Let us evaluate the above statement.

We have a table that holds all the Stocks and another table that hold the Day wise Stock Price for every Stock. We want to fetch the Latest Stock Price of all the Stocks for a given date.

Let us first create the tables.

-- Table for Stock master
CREATE TABLE [dbo].[StockMaster]
(
	StockID			INT NOT NULL IDENTITY(1,1)
				CONSTRAINT PK_StockMaster_StockID PRIMARY KEY CLUSTERED
	, StockName		VARCHAR(50)
)

GO

-- Table for Daily Stock Price
CREATE TABLE [dbo].[StockPrice]
(
	ID			NUMERIC NOT NULL IDENTITY(1,1)
				CONSTRAINT PK_StockPrice_ID PRIMARY KEY CLUSTERED
	, StockID		INT
	, PriceDate		DATE
	, StockPrice	NUMERIC(18,4)
)

CREATE UNIQUE NONCLUSTERED INDEX UNC_StockPrice_PriceDate_StockID
ON [dbo].[StockPrice] (PriceDate DESC, StockID ASC)

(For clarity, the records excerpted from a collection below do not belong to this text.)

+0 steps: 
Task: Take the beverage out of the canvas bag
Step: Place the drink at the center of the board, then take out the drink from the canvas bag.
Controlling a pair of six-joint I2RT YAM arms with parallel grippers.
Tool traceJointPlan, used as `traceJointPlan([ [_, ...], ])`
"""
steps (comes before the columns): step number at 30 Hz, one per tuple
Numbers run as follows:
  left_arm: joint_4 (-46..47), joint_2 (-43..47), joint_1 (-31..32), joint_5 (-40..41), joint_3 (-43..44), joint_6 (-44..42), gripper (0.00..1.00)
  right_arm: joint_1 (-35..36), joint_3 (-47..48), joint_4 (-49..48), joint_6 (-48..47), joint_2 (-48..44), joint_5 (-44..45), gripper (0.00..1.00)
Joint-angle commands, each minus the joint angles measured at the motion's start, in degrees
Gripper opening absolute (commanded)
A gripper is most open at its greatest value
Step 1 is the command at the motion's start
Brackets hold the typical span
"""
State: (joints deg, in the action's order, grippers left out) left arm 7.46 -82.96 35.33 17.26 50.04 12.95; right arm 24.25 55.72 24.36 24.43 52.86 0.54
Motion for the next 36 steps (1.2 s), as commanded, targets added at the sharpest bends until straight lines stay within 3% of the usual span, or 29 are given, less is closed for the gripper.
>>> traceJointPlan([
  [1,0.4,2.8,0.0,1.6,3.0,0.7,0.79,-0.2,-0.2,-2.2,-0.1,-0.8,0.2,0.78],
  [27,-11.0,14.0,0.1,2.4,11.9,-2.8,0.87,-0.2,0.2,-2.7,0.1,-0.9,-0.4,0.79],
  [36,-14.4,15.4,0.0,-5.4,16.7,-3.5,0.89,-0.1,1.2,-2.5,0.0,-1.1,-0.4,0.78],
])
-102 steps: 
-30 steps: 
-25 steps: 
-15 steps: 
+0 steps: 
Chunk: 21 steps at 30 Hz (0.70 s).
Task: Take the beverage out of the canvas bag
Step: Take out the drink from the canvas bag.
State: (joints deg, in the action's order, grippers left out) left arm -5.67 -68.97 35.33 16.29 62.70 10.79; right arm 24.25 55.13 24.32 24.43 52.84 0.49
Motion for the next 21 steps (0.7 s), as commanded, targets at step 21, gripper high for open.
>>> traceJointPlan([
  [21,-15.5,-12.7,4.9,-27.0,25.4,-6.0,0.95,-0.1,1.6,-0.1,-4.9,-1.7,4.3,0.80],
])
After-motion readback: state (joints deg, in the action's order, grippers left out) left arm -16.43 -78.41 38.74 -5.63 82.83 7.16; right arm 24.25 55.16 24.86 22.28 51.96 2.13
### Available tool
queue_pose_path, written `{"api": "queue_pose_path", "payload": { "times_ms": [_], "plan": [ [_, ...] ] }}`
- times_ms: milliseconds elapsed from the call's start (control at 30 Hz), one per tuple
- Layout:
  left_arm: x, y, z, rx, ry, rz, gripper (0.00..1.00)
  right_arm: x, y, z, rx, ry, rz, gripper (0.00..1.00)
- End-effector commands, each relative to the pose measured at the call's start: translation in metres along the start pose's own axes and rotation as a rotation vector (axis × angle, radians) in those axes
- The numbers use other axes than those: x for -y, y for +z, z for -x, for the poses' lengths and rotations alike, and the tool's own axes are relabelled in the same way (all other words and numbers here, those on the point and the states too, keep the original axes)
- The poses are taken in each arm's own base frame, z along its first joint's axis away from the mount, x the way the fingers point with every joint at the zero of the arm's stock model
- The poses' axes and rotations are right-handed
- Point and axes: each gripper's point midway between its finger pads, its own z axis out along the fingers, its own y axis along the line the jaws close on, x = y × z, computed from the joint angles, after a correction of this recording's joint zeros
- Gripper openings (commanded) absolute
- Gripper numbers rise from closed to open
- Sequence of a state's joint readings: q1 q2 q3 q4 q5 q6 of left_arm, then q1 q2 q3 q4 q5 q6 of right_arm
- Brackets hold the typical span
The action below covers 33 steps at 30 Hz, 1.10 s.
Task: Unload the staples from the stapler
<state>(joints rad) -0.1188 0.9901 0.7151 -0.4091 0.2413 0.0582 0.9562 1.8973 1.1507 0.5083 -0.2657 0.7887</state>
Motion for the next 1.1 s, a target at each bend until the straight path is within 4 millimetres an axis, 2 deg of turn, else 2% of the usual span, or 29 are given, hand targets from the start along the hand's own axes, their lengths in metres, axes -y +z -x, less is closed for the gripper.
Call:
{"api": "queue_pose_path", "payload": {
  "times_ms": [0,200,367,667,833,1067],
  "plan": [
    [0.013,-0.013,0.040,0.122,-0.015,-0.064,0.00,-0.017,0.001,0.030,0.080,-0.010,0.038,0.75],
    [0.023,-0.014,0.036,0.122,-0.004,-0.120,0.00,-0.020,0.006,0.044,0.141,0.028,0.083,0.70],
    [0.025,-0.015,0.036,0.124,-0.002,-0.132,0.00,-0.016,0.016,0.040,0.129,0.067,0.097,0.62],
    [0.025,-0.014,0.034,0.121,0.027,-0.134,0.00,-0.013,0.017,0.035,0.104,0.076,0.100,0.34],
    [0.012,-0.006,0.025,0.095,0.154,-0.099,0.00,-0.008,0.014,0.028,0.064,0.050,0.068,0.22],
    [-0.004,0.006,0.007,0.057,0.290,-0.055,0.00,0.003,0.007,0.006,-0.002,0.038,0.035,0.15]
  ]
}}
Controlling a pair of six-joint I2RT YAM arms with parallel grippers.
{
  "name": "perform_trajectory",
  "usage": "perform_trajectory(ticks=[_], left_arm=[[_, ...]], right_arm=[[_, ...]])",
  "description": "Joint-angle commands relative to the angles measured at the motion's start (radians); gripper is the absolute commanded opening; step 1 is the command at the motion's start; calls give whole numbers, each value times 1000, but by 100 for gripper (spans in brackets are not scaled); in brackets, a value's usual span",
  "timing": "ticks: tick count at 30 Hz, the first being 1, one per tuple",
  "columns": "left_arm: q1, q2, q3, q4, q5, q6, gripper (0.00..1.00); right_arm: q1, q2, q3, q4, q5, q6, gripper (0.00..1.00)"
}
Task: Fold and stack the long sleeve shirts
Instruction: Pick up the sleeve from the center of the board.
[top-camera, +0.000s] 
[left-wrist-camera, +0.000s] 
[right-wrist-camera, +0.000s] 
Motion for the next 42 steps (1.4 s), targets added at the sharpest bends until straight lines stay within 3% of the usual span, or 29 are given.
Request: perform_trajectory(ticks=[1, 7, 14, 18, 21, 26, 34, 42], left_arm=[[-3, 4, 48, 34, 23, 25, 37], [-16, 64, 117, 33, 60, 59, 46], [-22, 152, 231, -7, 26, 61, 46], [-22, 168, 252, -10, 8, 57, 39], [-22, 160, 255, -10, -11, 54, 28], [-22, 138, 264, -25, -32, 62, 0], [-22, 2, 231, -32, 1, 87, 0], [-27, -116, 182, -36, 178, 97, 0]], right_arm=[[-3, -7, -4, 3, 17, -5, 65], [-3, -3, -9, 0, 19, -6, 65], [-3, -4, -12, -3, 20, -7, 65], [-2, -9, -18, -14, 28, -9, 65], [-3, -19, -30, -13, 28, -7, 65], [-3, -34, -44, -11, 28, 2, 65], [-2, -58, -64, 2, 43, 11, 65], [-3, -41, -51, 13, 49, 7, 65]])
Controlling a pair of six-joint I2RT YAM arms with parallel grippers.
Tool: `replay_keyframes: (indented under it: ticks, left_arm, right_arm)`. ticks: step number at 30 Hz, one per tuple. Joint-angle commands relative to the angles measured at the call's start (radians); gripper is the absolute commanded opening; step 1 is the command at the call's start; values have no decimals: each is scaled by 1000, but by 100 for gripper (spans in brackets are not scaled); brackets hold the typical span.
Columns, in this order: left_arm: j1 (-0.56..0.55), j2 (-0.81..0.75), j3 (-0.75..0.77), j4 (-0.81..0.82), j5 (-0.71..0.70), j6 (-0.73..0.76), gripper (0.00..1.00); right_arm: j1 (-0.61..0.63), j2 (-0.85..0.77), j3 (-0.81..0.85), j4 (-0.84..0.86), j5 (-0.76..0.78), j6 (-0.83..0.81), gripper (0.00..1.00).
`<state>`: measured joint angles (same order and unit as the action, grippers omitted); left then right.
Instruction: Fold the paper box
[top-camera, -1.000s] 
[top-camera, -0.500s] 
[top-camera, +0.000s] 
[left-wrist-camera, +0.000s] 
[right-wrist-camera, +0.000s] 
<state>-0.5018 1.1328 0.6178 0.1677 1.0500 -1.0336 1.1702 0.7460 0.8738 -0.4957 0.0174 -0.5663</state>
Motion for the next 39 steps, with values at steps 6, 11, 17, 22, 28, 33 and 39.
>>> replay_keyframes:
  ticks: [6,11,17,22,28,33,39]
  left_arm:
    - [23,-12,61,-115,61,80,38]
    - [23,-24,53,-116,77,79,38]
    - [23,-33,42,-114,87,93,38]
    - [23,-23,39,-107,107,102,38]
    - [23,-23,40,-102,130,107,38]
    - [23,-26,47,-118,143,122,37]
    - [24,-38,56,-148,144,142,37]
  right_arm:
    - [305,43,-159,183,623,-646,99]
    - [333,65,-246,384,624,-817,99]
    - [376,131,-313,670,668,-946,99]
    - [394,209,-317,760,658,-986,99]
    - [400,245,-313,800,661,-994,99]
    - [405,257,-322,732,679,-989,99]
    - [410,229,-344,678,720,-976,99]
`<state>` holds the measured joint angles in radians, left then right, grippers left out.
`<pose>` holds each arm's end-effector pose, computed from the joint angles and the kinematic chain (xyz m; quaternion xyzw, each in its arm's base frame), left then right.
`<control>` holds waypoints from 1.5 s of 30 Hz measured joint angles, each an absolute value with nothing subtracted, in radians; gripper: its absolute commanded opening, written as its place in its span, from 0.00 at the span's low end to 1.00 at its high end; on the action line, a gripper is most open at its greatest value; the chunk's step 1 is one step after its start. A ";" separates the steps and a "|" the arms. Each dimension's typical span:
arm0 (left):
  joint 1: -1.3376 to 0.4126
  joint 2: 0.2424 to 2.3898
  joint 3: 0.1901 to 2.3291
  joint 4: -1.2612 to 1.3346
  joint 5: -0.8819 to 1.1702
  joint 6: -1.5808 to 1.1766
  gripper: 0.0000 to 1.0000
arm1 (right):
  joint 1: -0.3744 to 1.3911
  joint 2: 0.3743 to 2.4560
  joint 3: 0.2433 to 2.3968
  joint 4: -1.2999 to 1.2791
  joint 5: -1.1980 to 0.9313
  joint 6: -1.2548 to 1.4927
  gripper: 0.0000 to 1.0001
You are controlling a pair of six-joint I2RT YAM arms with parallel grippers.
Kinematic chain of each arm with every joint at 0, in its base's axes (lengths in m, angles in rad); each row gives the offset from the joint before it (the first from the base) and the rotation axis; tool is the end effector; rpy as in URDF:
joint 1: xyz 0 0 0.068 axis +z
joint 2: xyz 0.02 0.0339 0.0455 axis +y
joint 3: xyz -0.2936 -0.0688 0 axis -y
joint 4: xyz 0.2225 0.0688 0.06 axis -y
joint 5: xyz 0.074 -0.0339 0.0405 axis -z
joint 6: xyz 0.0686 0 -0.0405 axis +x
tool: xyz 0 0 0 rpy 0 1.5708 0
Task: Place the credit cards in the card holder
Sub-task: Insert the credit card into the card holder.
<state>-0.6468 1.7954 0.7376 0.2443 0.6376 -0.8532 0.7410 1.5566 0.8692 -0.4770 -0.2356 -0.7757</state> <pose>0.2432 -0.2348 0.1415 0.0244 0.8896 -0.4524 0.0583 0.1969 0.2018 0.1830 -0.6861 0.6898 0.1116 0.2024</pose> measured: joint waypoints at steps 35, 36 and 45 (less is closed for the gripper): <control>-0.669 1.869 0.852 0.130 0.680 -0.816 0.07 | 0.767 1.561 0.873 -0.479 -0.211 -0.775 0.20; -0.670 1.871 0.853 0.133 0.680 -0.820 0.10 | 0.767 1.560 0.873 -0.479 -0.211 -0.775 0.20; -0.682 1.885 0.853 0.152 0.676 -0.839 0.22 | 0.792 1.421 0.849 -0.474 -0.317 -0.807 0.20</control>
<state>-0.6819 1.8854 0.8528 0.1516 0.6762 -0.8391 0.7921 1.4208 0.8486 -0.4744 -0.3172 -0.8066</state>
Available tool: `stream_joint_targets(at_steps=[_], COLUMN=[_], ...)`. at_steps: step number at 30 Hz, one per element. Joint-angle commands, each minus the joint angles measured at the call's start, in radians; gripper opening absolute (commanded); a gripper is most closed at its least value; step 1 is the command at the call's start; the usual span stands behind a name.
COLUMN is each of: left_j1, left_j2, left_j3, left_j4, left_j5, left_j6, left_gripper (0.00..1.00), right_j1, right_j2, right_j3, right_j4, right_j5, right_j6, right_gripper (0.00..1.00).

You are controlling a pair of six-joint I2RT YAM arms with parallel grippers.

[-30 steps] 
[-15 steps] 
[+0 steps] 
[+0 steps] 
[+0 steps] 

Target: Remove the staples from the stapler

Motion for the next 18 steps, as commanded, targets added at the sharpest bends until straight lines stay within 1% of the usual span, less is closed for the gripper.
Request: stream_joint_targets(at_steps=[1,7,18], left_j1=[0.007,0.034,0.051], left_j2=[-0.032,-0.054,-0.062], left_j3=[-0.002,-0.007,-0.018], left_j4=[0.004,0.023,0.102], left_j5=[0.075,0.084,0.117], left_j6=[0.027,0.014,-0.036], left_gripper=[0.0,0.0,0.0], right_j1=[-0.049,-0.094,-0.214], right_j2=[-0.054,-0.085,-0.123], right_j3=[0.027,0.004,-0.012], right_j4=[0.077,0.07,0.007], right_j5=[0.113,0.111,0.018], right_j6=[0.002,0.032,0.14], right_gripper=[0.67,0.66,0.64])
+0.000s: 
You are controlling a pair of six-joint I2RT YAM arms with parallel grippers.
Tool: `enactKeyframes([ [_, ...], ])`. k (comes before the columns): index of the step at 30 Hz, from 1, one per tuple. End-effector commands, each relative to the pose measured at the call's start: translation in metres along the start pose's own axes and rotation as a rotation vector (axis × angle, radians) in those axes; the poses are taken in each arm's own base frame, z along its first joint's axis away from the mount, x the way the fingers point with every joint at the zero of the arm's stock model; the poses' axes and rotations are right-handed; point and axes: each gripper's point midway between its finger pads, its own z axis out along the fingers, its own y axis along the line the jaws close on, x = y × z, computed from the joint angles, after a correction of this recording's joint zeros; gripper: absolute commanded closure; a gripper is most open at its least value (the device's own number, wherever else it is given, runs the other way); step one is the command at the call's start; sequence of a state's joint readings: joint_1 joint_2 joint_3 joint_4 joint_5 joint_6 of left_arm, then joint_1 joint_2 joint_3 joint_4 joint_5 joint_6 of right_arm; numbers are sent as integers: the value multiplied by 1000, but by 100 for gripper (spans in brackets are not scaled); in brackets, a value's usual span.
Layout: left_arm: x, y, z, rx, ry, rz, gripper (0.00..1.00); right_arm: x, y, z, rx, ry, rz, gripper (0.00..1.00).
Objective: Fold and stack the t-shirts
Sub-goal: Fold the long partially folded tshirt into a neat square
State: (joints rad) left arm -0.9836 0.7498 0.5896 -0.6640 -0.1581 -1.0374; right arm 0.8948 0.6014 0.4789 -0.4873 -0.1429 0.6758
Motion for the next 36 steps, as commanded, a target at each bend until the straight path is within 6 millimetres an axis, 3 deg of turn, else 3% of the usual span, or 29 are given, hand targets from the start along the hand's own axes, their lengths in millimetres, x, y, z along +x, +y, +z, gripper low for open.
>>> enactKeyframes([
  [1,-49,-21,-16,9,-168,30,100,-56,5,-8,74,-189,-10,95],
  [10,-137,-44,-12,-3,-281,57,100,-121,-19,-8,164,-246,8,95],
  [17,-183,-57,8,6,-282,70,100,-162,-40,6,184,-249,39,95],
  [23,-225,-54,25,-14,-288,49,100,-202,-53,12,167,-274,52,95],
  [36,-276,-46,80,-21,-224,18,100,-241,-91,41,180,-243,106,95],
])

Now let’s fill these table with some data. Please wait for some time to complete the execution of the queries for our analysis.

-- Query to insert records into StockMaster table
SET NOCOUNT ON

DECLARE @StockID		INT

SET @StockID	= 1
WHILE (@StockID <= 20000)
	BEGIN
		INSERT INTO [dbo].[StockMaster] (StockName) VALUES ('Stock ' + CAST(@StockID AS VARCHAR(50)))

		SET @StockID	=	@StockID + 1;
	END

GO

-- Query to insert records in StockPrice for every Stock and for every Date since 2016-10-01 to till date
SET NOCOUNT ON

DECLARE @Date		DATE
	, @StockID		INT

SET @Date		= '2016-10-01'

WHILE (@Date	<= CAST(GETDATE() AS DATE))
	BEGIN
		SET @StockID	= 1
		WHILE (@StockID <= 20000)
			BEGIN
				INSERT INTO [dbo].[StockPrice] (StockID, PriceDate, StockPrice) VALUES (@StockID, @Date, (CHECKSUM(GETDATE()) % 100))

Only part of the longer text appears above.